Each line below from the one containing "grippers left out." through the one containing "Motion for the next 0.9" is to be given again exactly, and no line outside that span.

## Task input
BEGIN
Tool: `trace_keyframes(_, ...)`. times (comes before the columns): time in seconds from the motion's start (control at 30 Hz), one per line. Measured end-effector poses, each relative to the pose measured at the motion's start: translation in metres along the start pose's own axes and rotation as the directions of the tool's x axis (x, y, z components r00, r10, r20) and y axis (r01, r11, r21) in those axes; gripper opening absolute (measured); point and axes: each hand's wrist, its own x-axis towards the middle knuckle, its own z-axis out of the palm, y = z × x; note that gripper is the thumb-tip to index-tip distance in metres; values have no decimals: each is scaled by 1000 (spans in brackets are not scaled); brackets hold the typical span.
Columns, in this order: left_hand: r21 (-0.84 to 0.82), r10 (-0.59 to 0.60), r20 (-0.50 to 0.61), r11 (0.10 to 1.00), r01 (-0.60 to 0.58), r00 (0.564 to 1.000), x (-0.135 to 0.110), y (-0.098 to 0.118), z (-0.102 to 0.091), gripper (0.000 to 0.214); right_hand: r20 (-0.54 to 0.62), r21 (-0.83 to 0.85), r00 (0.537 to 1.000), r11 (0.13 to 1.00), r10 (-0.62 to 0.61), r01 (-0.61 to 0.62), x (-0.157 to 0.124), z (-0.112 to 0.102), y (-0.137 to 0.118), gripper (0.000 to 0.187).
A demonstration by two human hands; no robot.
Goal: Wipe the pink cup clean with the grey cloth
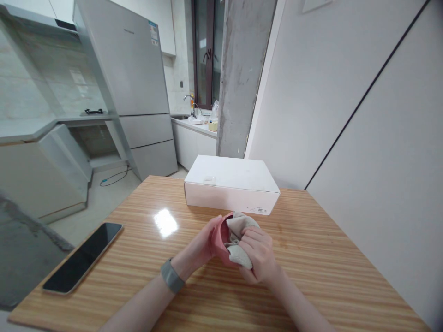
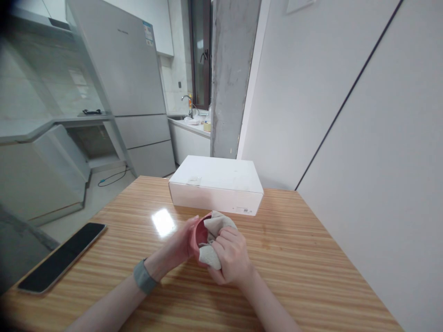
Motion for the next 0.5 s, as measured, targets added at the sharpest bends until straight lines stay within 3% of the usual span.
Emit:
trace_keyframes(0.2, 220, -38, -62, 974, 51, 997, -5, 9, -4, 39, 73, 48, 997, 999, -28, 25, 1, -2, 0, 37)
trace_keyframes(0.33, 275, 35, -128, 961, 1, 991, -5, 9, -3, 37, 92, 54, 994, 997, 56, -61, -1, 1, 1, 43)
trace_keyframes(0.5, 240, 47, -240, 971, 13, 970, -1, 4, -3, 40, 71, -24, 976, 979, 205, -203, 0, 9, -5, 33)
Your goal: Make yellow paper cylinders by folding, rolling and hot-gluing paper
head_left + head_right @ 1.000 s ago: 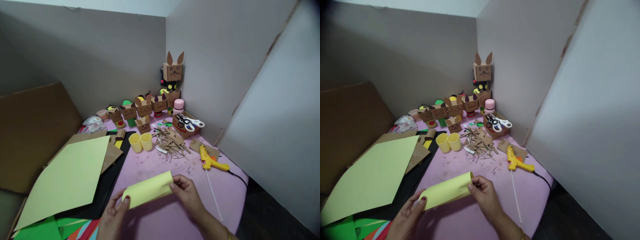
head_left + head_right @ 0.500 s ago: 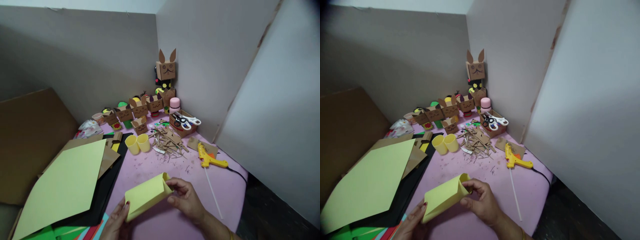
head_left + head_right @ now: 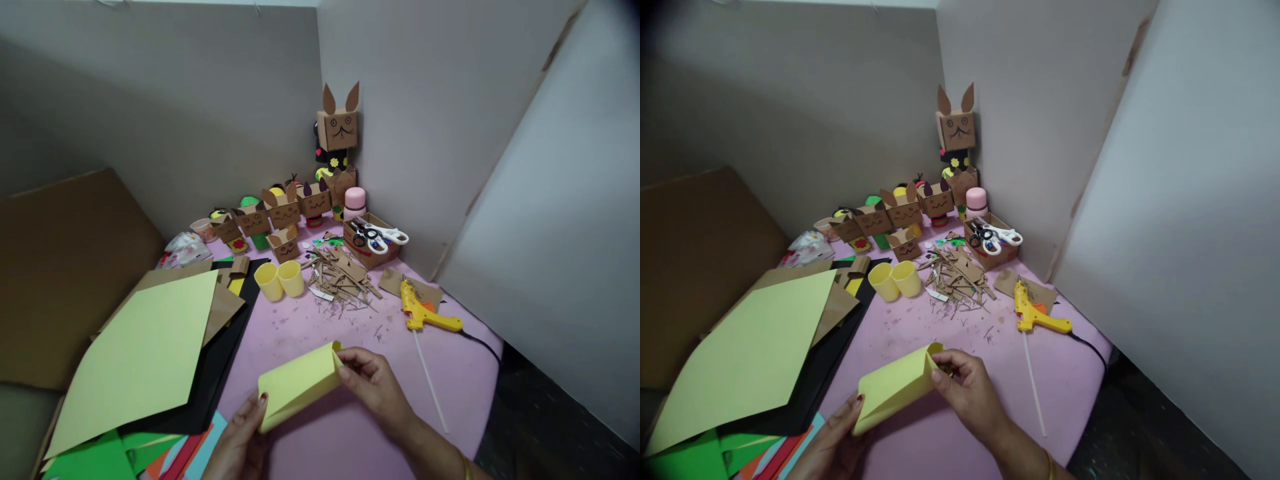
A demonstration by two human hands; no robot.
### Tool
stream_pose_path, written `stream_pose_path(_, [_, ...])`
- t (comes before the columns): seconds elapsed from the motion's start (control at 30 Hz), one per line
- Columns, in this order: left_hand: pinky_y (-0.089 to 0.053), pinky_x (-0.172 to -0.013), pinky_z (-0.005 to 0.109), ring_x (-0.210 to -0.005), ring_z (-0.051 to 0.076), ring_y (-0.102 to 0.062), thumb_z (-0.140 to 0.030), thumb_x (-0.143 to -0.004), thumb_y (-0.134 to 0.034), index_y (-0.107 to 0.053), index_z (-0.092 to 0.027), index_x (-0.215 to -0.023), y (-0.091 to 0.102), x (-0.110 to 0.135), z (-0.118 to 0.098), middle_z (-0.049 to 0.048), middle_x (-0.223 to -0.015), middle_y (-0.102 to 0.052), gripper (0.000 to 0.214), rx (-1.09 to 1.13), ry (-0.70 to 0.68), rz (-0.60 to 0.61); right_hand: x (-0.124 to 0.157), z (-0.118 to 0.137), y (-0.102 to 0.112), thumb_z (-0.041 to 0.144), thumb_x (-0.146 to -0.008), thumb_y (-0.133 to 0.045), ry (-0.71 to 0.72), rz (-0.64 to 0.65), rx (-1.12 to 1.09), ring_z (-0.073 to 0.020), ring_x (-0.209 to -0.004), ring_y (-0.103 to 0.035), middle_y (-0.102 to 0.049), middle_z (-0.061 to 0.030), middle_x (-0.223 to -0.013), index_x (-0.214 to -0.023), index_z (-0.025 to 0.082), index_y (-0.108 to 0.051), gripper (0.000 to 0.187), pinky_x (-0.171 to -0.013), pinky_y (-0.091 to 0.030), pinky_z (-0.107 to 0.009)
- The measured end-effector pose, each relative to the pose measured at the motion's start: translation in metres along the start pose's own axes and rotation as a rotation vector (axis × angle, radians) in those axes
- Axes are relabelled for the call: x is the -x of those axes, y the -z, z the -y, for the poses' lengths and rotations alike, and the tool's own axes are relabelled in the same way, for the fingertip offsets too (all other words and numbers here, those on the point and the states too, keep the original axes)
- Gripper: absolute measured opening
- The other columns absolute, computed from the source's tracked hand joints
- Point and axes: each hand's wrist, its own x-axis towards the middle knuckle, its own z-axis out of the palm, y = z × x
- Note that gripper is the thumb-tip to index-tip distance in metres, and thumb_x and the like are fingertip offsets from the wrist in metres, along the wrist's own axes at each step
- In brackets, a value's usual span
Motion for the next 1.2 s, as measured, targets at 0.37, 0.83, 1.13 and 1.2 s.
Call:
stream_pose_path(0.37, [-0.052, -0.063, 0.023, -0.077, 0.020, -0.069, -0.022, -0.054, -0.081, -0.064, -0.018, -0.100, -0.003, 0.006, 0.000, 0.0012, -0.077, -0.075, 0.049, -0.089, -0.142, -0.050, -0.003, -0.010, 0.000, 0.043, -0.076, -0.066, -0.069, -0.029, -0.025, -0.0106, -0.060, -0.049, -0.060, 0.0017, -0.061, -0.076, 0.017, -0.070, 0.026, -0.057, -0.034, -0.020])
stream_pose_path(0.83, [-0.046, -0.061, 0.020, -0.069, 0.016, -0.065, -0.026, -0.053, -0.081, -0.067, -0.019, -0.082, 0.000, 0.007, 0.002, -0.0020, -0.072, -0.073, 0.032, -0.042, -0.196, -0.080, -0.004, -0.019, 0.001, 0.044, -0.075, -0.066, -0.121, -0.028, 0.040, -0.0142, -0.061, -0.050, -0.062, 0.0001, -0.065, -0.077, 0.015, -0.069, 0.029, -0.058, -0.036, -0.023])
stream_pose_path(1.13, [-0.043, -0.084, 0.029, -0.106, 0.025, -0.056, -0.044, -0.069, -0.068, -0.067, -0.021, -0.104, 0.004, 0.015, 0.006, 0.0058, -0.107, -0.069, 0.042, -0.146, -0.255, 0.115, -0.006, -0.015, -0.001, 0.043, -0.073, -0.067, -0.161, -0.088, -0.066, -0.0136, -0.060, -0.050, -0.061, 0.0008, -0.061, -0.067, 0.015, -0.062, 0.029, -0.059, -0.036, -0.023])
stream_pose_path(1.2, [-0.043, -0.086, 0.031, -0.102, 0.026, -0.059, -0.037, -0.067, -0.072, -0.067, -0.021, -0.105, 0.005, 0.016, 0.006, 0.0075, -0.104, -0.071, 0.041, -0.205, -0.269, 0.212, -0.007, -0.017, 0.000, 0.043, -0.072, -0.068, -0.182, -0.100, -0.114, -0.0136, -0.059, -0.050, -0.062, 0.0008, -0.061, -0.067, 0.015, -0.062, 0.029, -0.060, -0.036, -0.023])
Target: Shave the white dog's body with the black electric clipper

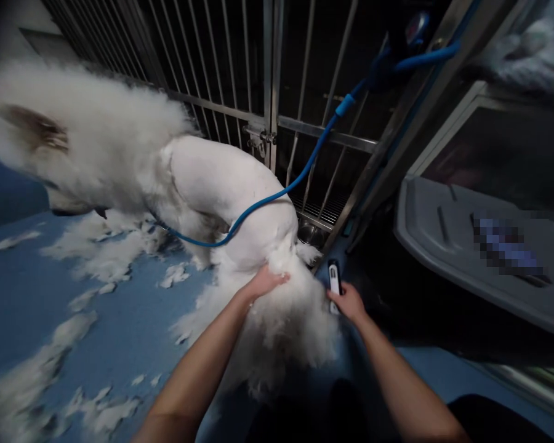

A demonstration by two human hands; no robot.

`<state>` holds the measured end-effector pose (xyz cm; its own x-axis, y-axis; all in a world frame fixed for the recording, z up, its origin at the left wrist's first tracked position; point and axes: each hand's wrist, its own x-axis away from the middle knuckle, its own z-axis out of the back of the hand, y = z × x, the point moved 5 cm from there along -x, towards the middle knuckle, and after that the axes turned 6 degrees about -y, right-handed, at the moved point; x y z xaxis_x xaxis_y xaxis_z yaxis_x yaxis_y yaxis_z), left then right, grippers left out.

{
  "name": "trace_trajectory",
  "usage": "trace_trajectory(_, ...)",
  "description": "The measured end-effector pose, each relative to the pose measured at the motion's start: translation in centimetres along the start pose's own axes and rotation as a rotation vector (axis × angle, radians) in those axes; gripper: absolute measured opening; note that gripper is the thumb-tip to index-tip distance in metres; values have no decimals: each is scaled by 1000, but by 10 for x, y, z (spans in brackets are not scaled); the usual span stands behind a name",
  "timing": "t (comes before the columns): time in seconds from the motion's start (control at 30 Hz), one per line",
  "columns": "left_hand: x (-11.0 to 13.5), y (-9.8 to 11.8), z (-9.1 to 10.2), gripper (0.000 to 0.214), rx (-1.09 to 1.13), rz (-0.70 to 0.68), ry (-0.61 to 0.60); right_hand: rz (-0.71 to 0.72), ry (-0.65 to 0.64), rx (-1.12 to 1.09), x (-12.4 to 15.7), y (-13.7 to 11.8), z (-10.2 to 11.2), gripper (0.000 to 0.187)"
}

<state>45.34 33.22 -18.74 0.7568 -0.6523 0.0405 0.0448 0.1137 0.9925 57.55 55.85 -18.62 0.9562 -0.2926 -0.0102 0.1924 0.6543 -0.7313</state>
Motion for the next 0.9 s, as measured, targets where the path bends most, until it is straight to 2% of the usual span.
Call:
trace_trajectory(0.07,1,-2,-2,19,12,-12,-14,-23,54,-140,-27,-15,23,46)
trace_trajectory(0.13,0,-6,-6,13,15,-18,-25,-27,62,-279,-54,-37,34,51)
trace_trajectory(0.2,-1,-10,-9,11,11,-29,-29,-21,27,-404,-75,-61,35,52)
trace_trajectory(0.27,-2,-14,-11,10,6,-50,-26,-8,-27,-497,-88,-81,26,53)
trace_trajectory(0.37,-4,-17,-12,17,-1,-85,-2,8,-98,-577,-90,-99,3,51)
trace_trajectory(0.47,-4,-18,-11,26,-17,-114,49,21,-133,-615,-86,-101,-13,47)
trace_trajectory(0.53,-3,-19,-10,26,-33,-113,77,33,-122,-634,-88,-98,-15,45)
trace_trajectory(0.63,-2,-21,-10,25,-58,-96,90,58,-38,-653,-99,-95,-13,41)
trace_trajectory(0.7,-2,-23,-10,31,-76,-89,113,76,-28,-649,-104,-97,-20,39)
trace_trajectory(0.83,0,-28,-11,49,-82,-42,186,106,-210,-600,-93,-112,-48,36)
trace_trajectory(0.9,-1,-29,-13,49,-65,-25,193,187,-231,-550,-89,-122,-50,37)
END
## Exercise response
`<state>` holds the measured end-effector pose (xyz cm; its own x-axis, y-axis; all in a world frame fixed for the recording, z up, its origin at the left wrist's first tracked position; point and axes: each hand's wrist, its own x-axis away from the middle knuckle, its own z-axis out of the back of the hand, y = z × x, the point moved 5 cm from there along -x, towards the middle knuckle, and after that the axes turned 6 degrees about -y, right-handed, at the moved point; x y z xaxis_x xaxis_y xaxis_z yaxis_x yaxis_y yaxis_z), left then right, grippers left out.

{
  "name": "trace_trajectory",
  "usage": "trace_trajectory(_, ...)",
  "description": "The measured end-effector pose, each relative to the pose measured at the motion's start: translation in centimetres along the start pose's own axes and rotation as a rotation vector (axis × angle, radians) in those axes; gripper: absolute measured opening; note that gripper is the thumb-tip to index-tip distance in metres; values have no decimals: each is scaled by 1000, but by 10 for x, y, z (spans in brackets are not scaled); the usual span stands behind a name",
  "timing": "t (comes before the columns): time in seconds from the motion's start (control at 30 Hz), one per line",
  "columns": "left_hand: x (-11.0 to 13.5), y (-9.8 to 11.8), z (-9.1 to 10.2), gripper (0.000 to 0.214), rx (-1.09 to 1.13), rz (-0.70 to 0.68), ry (-0.61 to 0.60); right_hand: rz (-0.71 to 0.72), ry (-0.65 to 0.64), rx (-1.12 to 1.09), x (-12.4 to 15.7), y (-13.7 to 11.8), z (-10.2 to 11.2), gripper (0.000 to 0.187)"
}

<state>45.34 33.22 -18.74 0.7568 -0.6523 0.0405 0.0448 0.1137 0.9925 57.55 55.85 -18.62 0.9562 -0.2926 -0.0102 0.1924 0.6543 -0.7313</state>
Motion for the next 0.9 s, as measured, targets where the path bends most, until it is straight to 2% of the usual span.

The answer was given in full.